Measures of association
The Cox proportional hazards model  estimates cause-specific relative hazard: the ratio of the instantaneous risk in at-risk individuals with one exposure status to the instantaneous risk in at-risk individuals with another exposure status. To obtain its estimate of the cause-specific hazard ratio, the Cox proportional hazards model assumes all individuals under observation experience either the primary outcome or non-informative censoring . The unstratified Lunn-McNeil competing risk model , herein referred to as the ‘Lunn-McNeil model’, also estimates the cause-specific hazard ratio but allows for the modelling of non-informative censoring mechanisms as competing outcomes, while assuming a common baseline hazard distribution between outcomes. In these estimates of cause-specific relative hazard, individuals are considered to be at-risk at any instant if they have not yet experienced any of the study outcomes. When using the Lunn-McNeil model to evaluate cardiovascular mortality, cancer mortality and other mortality were modelled as separate competing outcomes. When using the Lunn-McNeil model to evaluate cancer mortality, cardiovascular mortality and other mortality were modelled as separate competing outcomes. The Fine-Gray competing risk model  estimates the subdistribution hazard ratio: the ratio of the instantaneous risks defined as above, except that individuals are considered to be at-risk if they have not yet experienced the primary outcome . Individuals are retained in the at-risk set if they have previously experienced competing risk events, analogously to the CICR method for absolute risk. When using the Fine-Gray model to evaluate cardiovascular mortality, non-cardiovascular mortality was modelled as a single competing outcome. When using the Fine-Gray model to evaluate cancer mortality, non-cancer mortality was modelled as a single competing outcome.

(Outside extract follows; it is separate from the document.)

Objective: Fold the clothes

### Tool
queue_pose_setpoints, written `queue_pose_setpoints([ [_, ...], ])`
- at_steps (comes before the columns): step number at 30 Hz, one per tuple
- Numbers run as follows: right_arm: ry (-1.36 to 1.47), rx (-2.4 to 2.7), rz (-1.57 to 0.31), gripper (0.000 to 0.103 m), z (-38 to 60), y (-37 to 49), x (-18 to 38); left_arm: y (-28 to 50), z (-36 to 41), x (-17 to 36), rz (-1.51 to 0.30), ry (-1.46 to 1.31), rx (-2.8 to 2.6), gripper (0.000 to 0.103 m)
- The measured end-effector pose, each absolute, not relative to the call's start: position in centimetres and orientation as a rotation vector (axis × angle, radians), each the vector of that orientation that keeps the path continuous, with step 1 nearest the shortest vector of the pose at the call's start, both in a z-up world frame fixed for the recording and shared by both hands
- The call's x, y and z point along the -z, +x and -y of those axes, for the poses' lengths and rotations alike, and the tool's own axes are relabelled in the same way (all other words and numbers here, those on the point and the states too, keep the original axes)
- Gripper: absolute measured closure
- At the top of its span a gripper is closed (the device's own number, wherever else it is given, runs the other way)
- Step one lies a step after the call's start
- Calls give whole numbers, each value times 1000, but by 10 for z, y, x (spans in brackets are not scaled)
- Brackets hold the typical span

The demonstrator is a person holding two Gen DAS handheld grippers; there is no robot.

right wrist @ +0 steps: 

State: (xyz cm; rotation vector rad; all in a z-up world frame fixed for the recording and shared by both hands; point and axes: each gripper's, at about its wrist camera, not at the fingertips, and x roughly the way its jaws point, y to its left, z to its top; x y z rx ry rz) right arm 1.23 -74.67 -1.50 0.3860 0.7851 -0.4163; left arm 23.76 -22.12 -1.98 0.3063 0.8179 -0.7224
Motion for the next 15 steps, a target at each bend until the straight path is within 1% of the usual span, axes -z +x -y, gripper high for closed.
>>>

When competing risks are present, the different risk sets employed by cause-specific hazard models (like the Cox-PH or Lunn-McNeil model) and subdistribution hazard models (like the Fine-Gray model) give rise to different measures of association. The cause-specific hazard ratio may be thought of as a measure of ‘aetiological association’, i.e. best suited to quantifying causal relationships. Conversely, the subdistribution hazard ratio may be thought of as a measure of ‘prognostic association’, i.e. best suited to quantifying predictive relationships .
The proportional cause-specific hazard assumptions of the Cox-PH and Lunn-McNeil models are assessed using Schoenfeld residuals . Schoenfeld-type residuals  are used to assess the proportional subdistribution hazard assumption of the Fine-Gray models.
Sensitivity analyses were conducted to assess the robustness of all risk estimates to the misclassification of cause of mortality on patient death certificates. Within these analyses, mortality was reclassified as being attributable to either cardiovascular disease or cancer if the competing cause was listed as a contributing factor. The potential misspecification of the study primary exposure was assessed by re-assigning patient baseline albuminuria status using only read codes, numerical test values or categorical test values. Additionally, the robustness of estimates of absolute risk was evaluated through the use of an alternate cumulative risk estimator (the Nelson-Aalen estimator), while the robustness of estimates of relative risk was evaluated through the inclusion of time-interaction terms to correct for violations of the proportionality assumption, and the use of alternate parameterisations of the Lunn-McNeil model, in which competing mortality was restructured into a single outcome, representing all mortality not attributable to the primary outcome.